In [214]:
import pandas as pd
from sklearn.model_selection import train_test_split, GridSearchCV
from sklearn.linear_model import LinearRegression
from sklearn.preprocessing import RobustScaler, StandardScaler, scale
from lightgbm import LGBMRegressor
from sklearn.pipeline import Pipeline
from sklearn.metrics import r2_score

In [53]:
data = pd.read_csv("../dataset/polymer.csv")
data.head()

Unnamed: 0,log(shear rate) in s^-1,Polymer conc(wt%),NaCl concentration(wt%),Ca+2 concentration(wt%),Temperature(in celsius),log(viscosity) in cP
0,0.010415,0.3,0.1,0.0,25,2309.56
1,0.022561,0.3,0.1,0.0,25,2298.77
2,0.04887,0.3,0.1,0.0,25,2288.02
3,0.101641,0.3,0.1,0.0,25,1981.19
4,0.220169,0.3,0.1,0.0,25,1715.09


### Feature Engineering

Viscocity = **shear stress** / **shear rate**

I engineered the features to derive **shear stress** in order to improve the quality of the data

In [54]:
data['shear stress'] = data['log(viscosity) in cP'] * data['log(shear rate) in s^-1']

In [55]:
data.head()

Unnamed: 0,log(shear rate) in s^-1,Polymer conc(wt%),NaCl concentration(wt%),Ca+2 concentration(wt%),Temperature(in celsius),log(viscosity) in cP,shear stress
0,0.010415,0.3,0.1,0.0,25,2309.56,24.054529
1,0.022561,0.3,0.1,0.0,25,2298.77,51.86232
2,0.04887,0.3,0.1,0.0,25,2288.02,111.816453
3,0.101641,0.3,0.1,0.0,25,1981.19,201.370133
4,0.220169,0.3,0.1,0.0,25,1715.09,377.60965


**I separated the features from the target variable**

In [56]:
X = data.drop('log(viscosity) in cP', axis = 1)
y = data['log(viscosity) in cP']

**I chose to use a random state of 0 to ensure that I get a reproducable result after splitting**

In [75]:
X_train, X_test, y_train, y_test = train_test_split(X, y, random_state = 0)

In [208]:
scaler = StandardScaler()
model = LGBMRegressor(learning_rate=0.9, reg_alpha=0.6)

In [209]:
pipe = Pipeline([
    
    ('scaler', scaler),
    ('model', model)   
])

In [210]:
pipe.fit(X_train, y_train)

Pipeline(memory=None,
         steps=[('scaler',
                 StandardScaler(copy=True, with_mean=True, with_std=True)),
                ('model',
                 LGBMRegressor(boosting_type='gbdt', class_weight=None,
                               colsample_bytree=1.0, importance_type='split',
                               learning_rate=0.9, max_depth=-1,
                               min_child_samples=20, min_child_weight=0.001,
                               min_split_gain=0.0, n_estimators=100, n_jobs=-1,
                               num_leaves=31, objective=None, random_state=None,
                               reg_alpha=0.6, reg_lambda=0.0, silent=True,
                               subsample=1.0, subsample_for_bin=200000,
                               subsample_freq=0))],
         verbose=False)

In [211]:
prediction = pipe.predict(X_test)

In [216]:
prediction_score = r2_score(y_test, prediction)
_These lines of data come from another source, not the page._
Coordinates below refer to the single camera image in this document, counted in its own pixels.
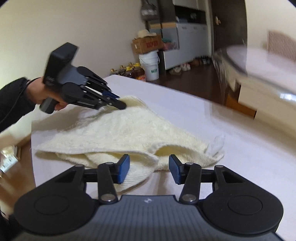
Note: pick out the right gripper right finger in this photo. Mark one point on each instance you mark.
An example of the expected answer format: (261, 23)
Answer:
(189, 174)

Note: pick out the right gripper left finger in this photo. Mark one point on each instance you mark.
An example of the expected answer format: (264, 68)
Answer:
(111, 173)

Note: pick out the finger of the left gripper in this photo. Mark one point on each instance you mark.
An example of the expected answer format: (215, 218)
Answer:
(115, 104)
(109, 94)

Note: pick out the cream terry towel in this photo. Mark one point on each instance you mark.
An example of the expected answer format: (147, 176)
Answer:
(145, 136)

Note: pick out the person's left forearm black sleeve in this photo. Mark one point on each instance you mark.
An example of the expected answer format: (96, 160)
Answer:
(14, 103)

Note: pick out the person's left hand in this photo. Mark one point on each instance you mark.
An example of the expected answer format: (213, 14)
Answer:
(37, 92)

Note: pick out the bottles on floor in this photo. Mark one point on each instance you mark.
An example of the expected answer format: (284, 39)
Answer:
(133, 70)

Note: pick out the white plastic bucket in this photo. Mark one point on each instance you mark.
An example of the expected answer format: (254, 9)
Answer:
(150, 63)

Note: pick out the cardboard box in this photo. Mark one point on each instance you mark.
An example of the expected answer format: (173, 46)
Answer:
(147, 44)

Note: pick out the straw hat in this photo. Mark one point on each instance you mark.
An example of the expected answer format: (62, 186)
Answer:
(145, 33)

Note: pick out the grey white cabinet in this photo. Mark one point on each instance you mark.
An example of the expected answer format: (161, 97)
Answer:
(184, 30)

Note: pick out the hanging grey bag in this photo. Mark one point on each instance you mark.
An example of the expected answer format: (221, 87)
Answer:
(149, 10)

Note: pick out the shoes on floor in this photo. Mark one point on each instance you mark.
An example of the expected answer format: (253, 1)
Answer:
(198, 61)

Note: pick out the dining table with glass top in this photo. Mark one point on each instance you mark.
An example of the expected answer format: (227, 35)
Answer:
(262, 81)

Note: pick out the dark brown door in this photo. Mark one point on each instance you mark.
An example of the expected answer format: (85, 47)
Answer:
(229, 23)

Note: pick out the quilted beige chair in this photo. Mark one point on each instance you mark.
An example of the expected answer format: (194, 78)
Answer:
(281, 44)

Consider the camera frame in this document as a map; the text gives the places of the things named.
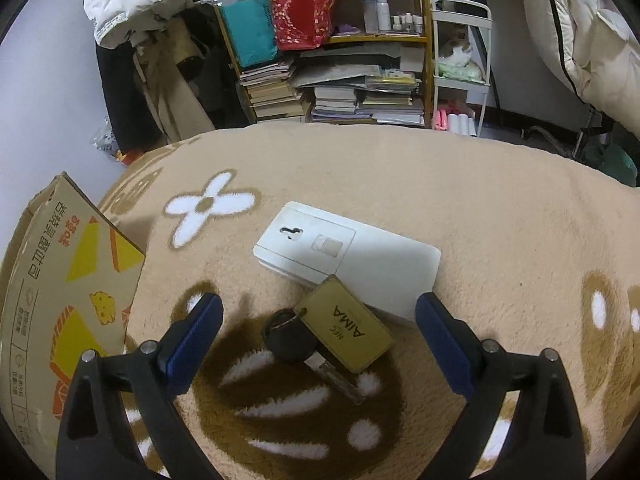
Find stack of books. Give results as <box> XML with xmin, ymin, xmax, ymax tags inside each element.
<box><xmin>291</xmin><ymin>41</ymin><xmax>425</xmax><ymax>127</ymax></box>
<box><xmin>240</xmin><ymin>56</ymin><xmax>310</xmax><ymax>122</ymax></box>

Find wooden bookshelf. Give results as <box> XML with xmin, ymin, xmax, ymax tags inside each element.
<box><xmin>202</xmin><ymin>0</ymin><xmax>434</xmax><ymax>129</ymax></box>

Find white box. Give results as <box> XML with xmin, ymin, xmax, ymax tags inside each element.
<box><xmin>253</xmin><ymin>202</ymin><xmax>442</xmax><ymax>324</ymax></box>

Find teal bag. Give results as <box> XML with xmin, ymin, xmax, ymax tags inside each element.
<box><xmin>216</xmin><ymin>0</ymin><xmax>279</xmax><ymax>68</ymax></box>

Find white bottles on shelf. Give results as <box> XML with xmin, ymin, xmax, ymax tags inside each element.
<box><xmin>361</xmin><ymin>0</ymin><xmax>424</xmax><ymax>35</ymax></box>

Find beige trench coat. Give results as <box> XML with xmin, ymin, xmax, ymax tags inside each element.
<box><xmin>134</xmin><ymin>18</ymin><xmax>215</xmax><ymax>143</ymax></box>

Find snack plastic bag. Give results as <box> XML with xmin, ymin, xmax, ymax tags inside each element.
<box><xmin>91</xmin><ymin>117</ymin><xmax>144</xmax><ymax>167</ymax></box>

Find stack of books right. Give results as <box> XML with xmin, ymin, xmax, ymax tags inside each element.
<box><xmin>291</xmin><ymin>41</ymin><xmax>425</xmax><ymax>127</ymax></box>

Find white metal cart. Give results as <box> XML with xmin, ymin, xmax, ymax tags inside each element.
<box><xmin>432</xmin><ymin>0</ymin><xmax>492</xmax><ymax>138</ymax></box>

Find stack of books left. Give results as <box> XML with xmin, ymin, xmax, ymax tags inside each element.
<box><xmin>240</xmin><ymin>56</ymin><xmax>310</xmax><ymax>122</ymax></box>

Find red patterned gift bag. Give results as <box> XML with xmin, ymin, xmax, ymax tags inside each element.
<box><xmin>270</xmin><ymin>0</ymin><xmax>337</xmax><ymax>51</ymax></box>

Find brown cardboard box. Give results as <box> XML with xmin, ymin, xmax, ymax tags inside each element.
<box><xmin>1</xmin><ymin>174</ymin><xmax>144</xmax><ymax>478</ymax></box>

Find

print(f"The root mean square score for the test set is {prediction_score}")

The root mean square score for the test set is 0.9204579561063964


### Report

I tried three models; Linear Regression, Decision Tree, Xgboost, and Lightgbm

All models except Linear Regression gave an accuracy score that is beyond 0.5. The quality of the model increased after I engineered the features.

The best score I recorded without hyperparameter tunning was Lightbgm's model, after which I tunned some of the hyperparameters mannually to improve the performance of the model.

I finalized my work and decided to work with just Lightgbm model in my workflow, removing other models from the workflow.